* **Exercise goal**
Return the listing below in full, exactly.
=-=-=
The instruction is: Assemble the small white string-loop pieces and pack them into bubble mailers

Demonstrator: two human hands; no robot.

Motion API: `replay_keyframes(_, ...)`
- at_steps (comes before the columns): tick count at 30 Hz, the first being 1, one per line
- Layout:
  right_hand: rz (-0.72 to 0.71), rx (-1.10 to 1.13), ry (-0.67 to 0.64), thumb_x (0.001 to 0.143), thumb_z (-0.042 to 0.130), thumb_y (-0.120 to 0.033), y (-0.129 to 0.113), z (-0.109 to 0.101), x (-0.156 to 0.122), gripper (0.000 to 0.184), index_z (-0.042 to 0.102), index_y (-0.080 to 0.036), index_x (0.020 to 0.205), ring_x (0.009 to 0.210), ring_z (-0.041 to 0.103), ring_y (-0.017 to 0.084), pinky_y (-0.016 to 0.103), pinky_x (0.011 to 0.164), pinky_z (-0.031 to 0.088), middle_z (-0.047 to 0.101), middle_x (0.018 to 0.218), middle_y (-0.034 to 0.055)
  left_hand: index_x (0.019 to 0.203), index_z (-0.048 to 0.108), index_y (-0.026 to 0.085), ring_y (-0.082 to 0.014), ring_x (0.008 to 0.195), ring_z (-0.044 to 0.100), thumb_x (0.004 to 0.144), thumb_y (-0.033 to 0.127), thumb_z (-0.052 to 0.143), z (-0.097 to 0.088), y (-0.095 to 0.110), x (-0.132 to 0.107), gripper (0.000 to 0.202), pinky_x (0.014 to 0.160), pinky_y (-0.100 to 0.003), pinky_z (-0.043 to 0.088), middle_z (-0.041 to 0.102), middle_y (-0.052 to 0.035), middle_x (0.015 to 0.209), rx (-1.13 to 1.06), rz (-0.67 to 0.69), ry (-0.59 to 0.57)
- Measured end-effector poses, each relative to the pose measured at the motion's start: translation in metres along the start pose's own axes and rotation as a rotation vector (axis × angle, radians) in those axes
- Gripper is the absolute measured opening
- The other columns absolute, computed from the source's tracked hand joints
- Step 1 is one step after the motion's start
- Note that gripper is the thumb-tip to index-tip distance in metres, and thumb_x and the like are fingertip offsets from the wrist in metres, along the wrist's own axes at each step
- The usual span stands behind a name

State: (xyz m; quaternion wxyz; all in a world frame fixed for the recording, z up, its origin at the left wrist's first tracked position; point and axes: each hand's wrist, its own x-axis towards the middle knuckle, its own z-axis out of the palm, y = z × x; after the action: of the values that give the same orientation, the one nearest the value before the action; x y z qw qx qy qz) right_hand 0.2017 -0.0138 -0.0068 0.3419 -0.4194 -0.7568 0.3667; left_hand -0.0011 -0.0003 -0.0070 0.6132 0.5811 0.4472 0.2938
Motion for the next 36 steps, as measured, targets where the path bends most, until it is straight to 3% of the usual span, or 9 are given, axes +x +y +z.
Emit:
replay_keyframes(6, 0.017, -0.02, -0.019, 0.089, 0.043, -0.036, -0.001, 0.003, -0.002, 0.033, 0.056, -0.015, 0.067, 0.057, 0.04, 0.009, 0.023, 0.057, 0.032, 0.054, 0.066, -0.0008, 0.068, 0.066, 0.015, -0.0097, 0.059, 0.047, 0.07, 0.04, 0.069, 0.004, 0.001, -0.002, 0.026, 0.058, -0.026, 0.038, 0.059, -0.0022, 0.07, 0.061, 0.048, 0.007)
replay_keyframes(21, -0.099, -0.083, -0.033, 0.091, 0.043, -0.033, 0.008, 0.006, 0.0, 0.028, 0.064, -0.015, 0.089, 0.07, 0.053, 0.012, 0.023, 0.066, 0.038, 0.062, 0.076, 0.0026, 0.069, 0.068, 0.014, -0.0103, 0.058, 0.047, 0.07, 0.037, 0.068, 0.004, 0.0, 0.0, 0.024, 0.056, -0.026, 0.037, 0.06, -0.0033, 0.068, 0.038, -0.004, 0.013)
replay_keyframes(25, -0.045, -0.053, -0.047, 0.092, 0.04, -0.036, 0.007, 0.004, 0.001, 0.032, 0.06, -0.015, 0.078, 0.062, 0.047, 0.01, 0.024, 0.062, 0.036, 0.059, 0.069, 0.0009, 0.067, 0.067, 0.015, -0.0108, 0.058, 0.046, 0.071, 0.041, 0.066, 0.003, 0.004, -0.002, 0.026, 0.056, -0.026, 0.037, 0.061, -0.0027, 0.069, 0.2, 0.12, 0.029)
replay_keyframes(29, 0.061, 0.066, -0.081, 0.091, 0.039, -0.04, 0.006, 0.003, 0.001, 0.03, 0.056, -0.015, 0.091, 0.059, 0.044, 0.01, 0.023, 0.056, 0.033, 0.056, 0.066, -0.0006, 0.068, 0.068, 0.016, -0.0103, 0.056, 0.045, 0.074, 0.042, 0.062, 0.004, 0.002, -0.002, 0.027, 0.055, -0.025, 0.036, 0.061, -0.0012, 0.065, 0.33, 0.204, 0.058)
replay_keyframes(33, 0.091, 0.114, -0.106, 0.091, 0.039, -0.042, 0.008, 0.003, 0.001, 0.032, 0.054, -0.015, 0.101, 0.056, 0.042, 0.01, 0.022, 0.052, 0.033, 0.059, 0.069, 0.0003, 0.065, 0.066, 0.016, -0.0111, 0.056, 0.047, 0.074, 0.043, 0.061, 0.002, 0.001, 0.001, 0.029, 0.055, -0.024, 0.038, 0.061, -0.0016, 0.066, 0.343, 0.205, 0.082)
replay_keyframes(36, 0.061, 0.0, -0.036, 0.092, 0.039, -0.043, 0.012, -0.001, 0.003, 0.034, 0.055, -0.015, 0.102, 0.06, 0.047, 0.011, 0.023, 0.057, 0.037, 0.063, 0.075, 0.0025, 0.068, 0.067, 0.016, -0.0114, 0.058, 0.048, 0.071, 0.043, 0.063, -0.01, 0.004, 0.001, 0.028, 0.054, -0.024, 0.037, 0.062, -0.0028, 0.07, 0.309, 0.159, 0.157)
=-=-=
* **Response below**
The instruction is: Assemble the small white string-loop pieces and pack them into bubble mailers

Demonstrator: two human hands; no robot.

Motion API: `replay_keyframes(_, ...)`
- at_steps (comes before the columns): tick count at 30 Hz, the first being 1, one per line
- Layout:
  right_hand: rz (-0.72 to 0.71), rx (-1.10 to 1.13), ry (-0.67 to 0.64), thumb_x (0.001 to 0.143), thumb_z (-0.042 to 0.130), thumb_y (-0.120 to 0.033), y (-0.129 to 0.113), z (-0.109 to 0.101), x (-0.156 to 0.122), gripper (0.000 to 0.184), index_z (-0.042 to 0.102), index_y (-0.080 to 0.036), index_x (0.020 to 0.205), ring_x (0.009 to 0.210), ring_z (-0.041 to 0.103), ring_y (-0.017 to 0.084), pinky_y (-0.016 to 0.103), pinky_x (0.011 to 0.164), pinky_z (-0.031 to 0.088), middle_z (-0.047 to 0.101), middle_x (0.018 to 0.218), middle_y (-0.034 to 0.055)
  left_hand: index_x (0.019 to 0.203), index_z (-0.048 to 0.108), index_y (-0.026 to 0.085), ring_y (-0.082 to 0.014), ring_x (0.008 to 0.195), ring_z (-0.044 to 0.100), thumb_x (0.004 to 0.144), thumb_y (-0.033 to 0.127), thumb_z (-0.052 to 0.143), z (-0.097 to 0.088), y (-0.095 to 0.110), x (-0.132 to 0.107), gripper (0.000 to 0.202), pinky_x (0.014 to 0.160), pinky_y (-0.100 to 0.003), pinky_z (-0.043 to 0.088), middle_z (-0.041 to 0.102), middle_y (-0.052 to 0.035), middle_x (0.015 to 0.209), rx (-1.13 to 1.06), rz (-0.67 to 0.69), ry (-0.59 to 0.57)
- Measured end-effector poses, each relative to the pose measured at the motion's start: translation in metres along the start pose's own axes and rotation as a rotation vector (axis × angle, radians) in those axes
- Gripper is the absolute measured opening
- The other columns absolute, computed from the source's tracked hand joints
- Step 1 is one step after the motion's start
- Note that gripper is the thumb-tip to index-tip distance in metres, and thumb_x and the like are fingertip offsets from the wrist in metres, along the wrist's own axes at each step
- The usual span stands behind a name

State: (xyz m; quaternion wxyz; all in a world frame fixed for the recording, z up, its origin at the left wrist's first tracked position; point and axes: each hand's wrist, its own x-axis towards the middle knuckle, its own z-axis out of the palm, y = z × x; after the action: of the values that give the same orientation, the one nearest the value before the action; x y z qw qx qy qz) right_hand 0.2017 -0.0138 -0.0068 0.3419 -0.4194 -0.7568 0.3667; left_hand -0.0011 -0.0003 -0.0070 0.6132 0.5811 0.4472 0.2938
Motion for the next 36 steps, as measured, targets where the path bends most, until it is straight to 3% of the usual span, or 9 are given, axes +x +y +z.
Emit:
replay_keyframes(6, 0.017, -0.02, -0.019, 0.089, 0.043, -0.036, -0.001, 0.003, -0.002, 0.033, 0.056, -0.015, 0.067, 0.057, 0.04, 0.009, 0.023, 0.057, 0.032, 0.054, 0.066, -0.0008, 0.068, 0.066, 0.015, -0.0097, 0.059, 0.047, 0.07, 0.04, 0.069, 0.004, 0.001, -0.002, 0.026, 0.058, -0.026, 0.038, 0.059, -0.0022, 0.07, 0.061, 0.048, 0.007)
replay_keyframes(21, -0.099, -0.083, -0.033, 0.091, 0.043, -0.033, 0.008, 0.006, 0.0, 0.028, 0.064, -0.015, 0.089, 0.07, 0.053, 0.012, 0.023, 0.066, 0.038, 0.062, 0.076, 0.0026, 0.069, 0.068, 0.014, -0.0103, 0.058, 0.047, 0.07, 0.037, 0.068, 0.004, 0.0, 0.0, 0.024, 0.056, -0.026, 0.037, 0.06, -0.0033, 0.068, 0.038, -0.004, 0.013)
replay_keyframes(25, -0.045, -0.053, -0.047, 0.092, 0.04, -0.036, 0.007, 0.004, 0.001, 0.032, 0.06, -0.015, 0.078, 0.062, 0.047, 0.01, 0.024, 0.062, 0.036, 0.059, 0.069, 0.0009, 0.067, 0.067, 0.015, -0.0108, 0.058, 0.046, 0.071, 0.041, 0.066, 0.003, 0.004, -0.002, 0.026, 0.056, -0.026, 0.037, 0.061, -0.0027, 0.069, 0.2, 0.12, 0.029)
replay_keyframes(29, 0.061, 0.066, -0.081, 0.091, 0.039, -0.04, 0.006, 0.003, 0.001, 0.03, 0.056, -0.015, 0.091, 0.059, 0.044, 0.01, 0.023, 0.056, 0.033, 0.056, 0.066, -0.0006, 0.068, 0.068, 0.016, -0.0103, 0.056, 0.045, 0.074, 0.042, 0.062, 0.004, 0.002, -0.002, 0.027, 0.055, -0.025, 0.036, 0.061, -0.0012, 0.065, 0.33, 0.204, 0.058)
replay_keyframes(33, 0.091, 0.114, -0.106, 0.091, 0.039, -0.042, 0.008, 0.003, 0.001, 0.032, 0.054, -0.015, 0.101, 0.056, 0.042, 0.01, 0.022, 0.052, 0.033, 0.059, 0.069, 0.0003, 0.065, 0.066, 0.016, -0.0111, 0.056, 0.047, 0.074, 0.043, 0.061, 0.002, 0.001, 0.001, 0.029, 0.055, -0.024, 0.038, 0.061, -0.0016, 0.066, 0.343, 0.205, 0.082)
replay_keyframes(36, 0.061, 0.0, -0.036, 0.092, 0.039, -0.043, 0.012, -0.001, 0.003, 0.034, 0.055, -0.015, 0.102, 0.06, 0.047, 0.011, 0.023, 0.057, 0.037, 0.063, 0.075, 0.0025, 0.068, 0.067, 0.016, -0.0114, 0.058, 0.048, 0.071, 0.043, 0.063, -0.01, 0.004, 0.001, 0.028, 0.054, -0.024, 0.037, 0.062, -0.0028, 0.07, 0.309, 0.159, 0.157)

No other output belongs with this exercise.